Carsten Holst • Producer
The challenges for Zentropa
by Valentina Di Michele
- The Danish producer talks about the latest Zentropa Productions work, by Lars Von Trier and Jørgen Leth
Carsten Holst, the producer from Zentropa Real, the documentary section of the Danish company Zentropa Productions, is in Venice to present The five obstructions, the docudrama co-directed by Lars Von Trier and Jørgen Leth.
What were the production difficulties for this film?
While we were making The five obstructions the only thing we knew was that we had to do five remakes of one of Leth’s short films from 1967. You can’t set a budget on this basis, the best you can do is to try to make one up, and then get on with the job. So we thought of a maximum figure to spend on each of the remakes that we couldn’t exceed, amounting to a final total budget of Euro 1.2m.
Your company, Zentropa, has contributed to making Denmark the most avant-garde country in Europe as far as digital technology is concerned. Was this a deliberate choice?
It was done for economic reasons. Using digital allows you to shoot without having to get wrapped up in the intricacies of film. Von Trier started using the PD1000 digital system for Dancer in the Dark, he could shoot for hours, and this enabled the character to really take shape. At the start we had equipment for both 35 and 16mm, but then we moved to digital and over a 10 year period we became specialised. Today we can manipulate the images in post production, to make them more ‘dirty’ or to give them a look very similar to 35mm. Von Trier is a techno-nerd, he knows a tremendous amount about the technology, he thought about reducing the shooting costs and investing the money in the cast and the story. Things went well and now we’re trying out High Definition.
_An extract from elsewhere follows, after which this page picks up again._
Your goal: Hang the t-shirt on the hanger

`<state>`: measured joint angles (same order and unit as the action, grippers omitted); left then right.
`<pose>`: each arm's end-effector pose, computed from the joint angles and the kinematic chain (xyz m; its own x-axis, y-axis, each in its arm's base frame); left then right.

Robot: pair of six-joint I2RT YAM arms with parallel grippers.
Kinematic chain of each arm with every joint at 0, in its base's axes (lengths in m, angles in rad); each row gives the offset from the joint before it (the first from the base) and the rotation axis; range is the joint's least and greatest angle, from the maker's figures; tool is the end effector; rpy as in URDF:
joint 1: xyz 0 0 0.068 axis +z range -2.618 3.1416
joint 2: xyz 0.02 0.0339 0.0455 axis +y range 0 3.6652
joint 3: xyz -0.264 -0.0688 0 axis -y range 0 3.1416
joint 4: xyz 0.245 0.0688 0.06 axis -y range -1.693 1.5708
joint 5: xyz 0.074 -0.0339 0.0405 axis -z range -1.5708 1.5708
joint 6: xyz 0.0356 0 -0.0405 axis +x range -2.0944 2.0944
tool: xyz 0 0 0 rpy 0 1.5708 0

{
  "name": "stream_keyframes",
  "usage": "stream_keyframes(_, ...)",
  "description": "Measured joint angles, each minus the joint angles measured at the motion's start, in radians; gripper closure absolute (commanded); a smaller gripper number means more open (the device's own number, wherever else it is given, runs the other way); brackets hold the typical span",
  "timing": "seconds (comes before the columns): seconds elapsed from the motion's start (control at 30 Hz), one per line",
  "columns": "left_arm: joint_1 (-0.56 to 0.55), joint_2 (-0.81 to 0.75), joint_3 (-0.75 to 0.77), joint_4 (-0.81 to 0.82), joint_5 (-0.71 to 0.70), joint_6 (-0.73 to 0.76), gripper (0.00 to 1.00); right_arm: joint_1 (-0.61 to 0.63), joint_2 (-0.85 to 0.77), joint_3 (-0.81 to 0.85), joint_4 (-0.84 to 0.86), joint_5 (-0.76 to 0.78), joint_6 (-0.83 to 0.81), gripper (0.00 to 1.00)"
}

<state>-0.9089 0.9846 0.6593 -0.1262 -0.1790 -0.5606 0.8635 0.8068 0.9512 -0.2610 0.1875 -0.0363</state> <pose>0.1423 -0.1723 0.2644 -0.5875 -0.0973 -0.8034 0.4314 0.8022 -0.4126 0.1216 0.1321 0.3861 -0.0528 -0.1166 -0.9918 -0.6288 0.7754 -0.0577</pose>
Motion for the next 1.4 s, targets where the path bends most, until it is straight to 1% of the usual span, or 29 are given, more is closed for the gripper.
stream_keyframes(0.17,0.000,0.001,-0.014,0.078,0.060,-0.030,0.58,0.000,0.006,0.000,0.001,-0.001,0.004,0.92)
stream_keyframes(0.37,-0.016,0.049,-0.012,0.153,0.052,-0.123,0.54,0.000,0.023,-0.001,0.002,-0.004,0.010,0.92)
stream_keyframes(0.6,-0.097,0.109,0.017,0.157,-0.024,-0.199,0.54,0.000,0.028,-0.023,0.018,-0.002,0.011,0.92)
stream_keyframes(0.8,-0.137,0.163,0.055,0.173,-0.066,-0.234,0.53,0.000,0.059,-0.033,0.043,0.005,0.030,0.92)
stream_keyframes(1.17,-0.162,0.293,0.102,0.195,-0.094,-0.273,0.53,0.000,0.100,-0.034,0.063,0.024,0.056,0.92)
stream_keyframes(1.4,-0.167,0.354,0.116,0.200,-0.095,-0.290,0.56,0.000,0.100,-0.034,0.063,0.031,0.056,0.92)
Do any European companies come to you for their digital films?
We’re very happy with the situation as a lot of companies come to us. We have young and established directors, excellent editors and technicians: a lot of people want to work with them, and they come to us asking to do co-productions, so they can use our equipment.
Digital technology has created a revolution in cinematographic language, also in the field of documentaries...
Digital has helped the documentary a lot, with it’s "one man one camera" concept. You can go out onto the street and film whatever you find. It’s cheap, easy to manipulate and it can capture human life and how people naturally behave, without the need to have 5 or 6 technicians on hand, you can do everything on your own.
There’s been a lot more digital development in Europe than in American. Why is that?
Tradition. We were the first to ‘discover’ the advantages of digital and we had the courage to try it out, we don’t have the problems of professional trade unions and their rules and regulations. Our efforts were repaid by the success we achieved, if it hadn’t worked we would probably have had to go back to the old technology.
There are two main projects on the go. "Dogumentary", by Lars Von Trier, encompassing 9 rules for a documentary exhibition similar to Dogma 95, featuring great directors from Ireland, Britain, Germany Finland, Denmark and Norway. And then there’s Bayreuth- Lars von Trier doing Wagner by Leth. It’s not a making of, it’s more an investigation into Wagner’s operas, which will be ready in 2006.